It had been a pleasant time out there; the bad memories of the Marquesas and Fullmoon Cay coming only in the dark times; the lonely times when I slept alone on the flybridge, thinking. One night, April had come to me there. She didn’t want romance. She wanted to talk. It was funny the way she started. Very frank, very businesslike. When the time came, she wanted to get married, and she wanted to get married to me.
“Impossible,” I had told her.
And she had looked at me softly with her golden eyes. “You mean . . . you mean you don’t love me, Dusky?”
I felt the lie catch in my throat, but I forced it out. “No, April. No, I don’t.”
She watched my face carefully, saying nothing. And then she smiled. “You’re a bad liar, MacMorgan.”
“And you’re pretty damn cocky, Miss Yarbrough !” I started to say something else, but she held up her hand.
“Let’s just say we’ll stay in touch, and leave it at that.” She winked. “You’re a man an’ you’re gonna have your friends, and I might even have some of mine. But when push comes to shove, MacMorgan, you know the way it’s going to be with us. Someday.”
And I had kissed her gently. “Okay, April. Someday.”

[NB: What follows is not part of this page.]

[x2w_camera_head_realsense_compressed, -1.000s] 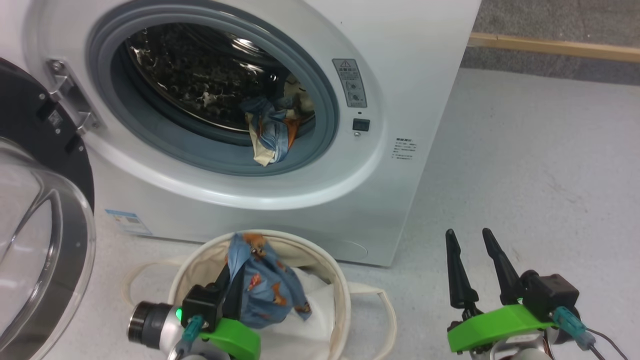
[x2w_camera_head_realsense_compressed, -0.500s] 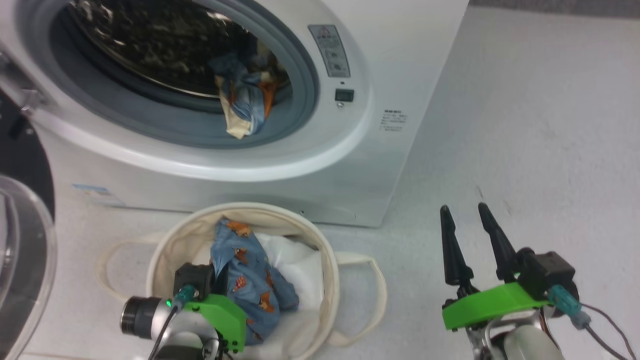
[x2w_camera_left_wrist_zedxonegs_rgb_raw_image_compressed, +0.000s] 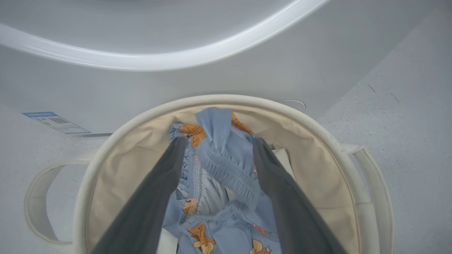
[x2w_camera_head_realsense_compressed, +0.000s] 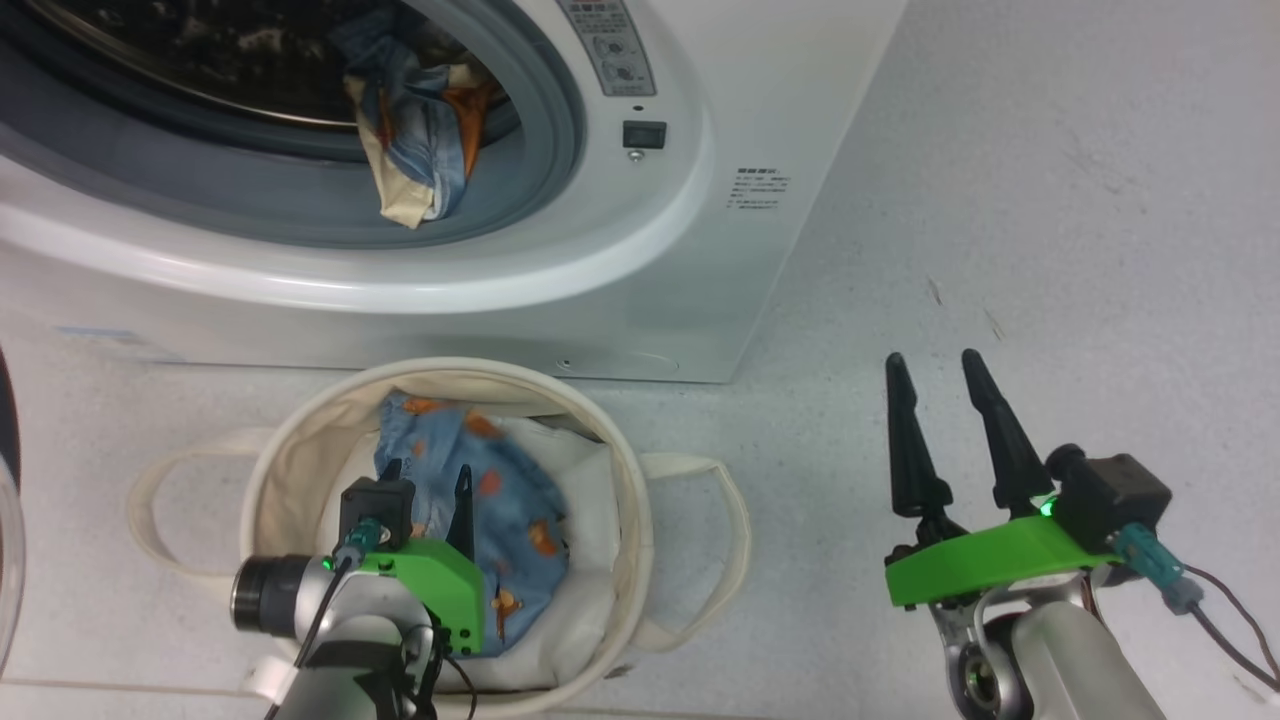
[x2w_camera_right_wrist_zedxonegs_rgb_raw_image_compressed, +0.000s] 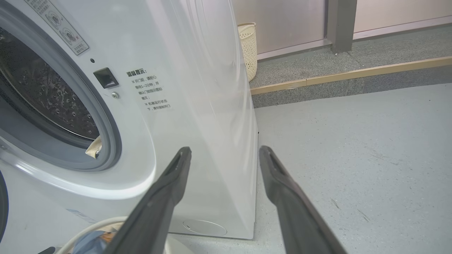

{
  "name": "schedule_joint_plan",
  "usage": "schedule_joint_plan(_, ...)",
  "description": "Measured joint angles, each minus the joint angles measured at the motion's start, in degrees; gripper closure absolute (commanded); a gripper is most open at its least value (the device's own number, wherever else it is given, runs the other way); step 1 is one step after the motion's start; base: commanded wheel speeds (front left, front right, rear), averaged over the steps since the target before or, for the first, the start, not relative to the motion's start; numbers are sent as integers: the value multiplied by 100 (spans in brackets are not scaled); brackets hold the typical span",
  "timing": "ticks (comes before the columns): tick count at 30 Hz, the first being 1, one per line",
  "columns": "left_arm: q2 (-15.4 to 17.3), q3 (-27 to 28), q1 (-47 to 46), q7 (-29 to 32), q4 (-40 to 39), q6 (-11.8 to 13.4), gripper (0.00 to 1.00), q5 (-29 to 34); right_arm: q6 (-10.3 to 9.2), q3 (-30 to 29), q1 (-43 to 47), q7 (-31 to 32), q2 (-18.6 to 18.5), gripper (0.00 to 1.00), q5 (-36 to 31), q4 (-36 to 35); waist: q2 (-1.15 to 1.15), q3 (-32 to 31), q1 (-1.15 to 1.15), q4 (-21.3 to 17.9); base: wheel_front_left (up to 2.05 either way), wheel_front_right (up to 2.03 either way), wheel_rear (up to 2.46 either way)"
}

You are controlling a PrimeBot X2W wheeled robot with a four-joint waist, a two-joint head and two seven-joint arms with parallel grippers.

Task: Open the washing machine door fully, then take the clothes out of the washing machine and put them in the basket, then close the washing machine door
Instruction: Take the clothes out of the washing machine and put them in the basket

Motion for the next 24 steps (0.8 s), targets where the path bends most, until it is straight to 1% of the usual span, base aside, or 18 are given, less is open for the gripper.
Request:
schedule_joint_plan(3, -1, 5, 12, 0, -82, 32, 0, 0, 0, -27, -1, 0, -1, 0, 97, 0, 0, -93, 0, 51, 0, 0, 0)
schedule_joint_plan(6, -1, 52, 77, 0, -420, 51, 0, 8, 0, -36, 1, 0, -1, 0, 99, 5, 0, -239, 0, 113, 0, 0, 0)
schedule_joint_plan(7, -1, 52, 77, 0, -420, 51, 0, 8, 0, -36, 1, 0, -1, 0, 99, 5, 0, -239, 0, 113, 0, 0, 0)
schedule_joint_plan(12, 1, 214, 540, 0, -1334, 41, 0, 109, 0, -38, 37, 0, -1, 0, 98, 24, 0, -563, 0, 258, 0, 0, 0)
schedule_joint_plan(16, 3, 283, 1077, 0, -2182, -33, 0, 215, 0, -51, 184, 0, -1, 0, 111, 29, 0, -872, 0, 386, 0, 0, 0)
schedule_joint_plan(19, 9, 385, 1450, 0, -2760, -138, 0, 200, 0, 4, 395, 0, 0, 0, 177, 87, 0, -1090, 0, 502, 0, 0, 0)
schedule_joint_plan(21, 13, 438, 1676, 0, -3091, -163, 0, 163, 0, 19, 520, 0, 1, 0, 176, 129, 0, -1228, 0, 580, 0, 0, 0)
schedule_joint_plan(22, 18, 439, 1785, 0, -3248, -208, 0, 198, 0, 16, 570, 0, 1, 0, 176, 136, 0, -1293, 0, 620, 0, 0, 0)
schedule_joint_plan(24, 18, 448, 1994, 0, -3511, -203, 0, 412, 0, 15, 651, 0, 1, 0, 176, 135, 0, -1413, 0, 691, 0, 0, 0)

So we had all returned to Key West rich. I contracted out the rest of the Gaspar to a group of professional salvage people on a percentage basis, and Hervey went back out with them to keep an eye on things. For the first time in my life, the figures in my bankbook were staggering. But money is both a blessing and a curse. It made me restless, nervous. So one day I went down to see a CPA friend of mine on Duval Street. I told him to stick almost all of my share into government bonds. Let the country use it to invest. And I didn’t want to know what the figures were or the interest rate was, and I didn’t want to see the income tax reports any longer than it took for me to sign them.
That done, I made a call to the Midwest. The woman seemed happy to hear from me.
Had the doctor helped her work out the problem?
Yes. Completely.
I was about to go on a little cruise. The realestate people had given me a list of secluded waterfront and private island property around the Keys, and I wanted someone to go along with me and give me advice.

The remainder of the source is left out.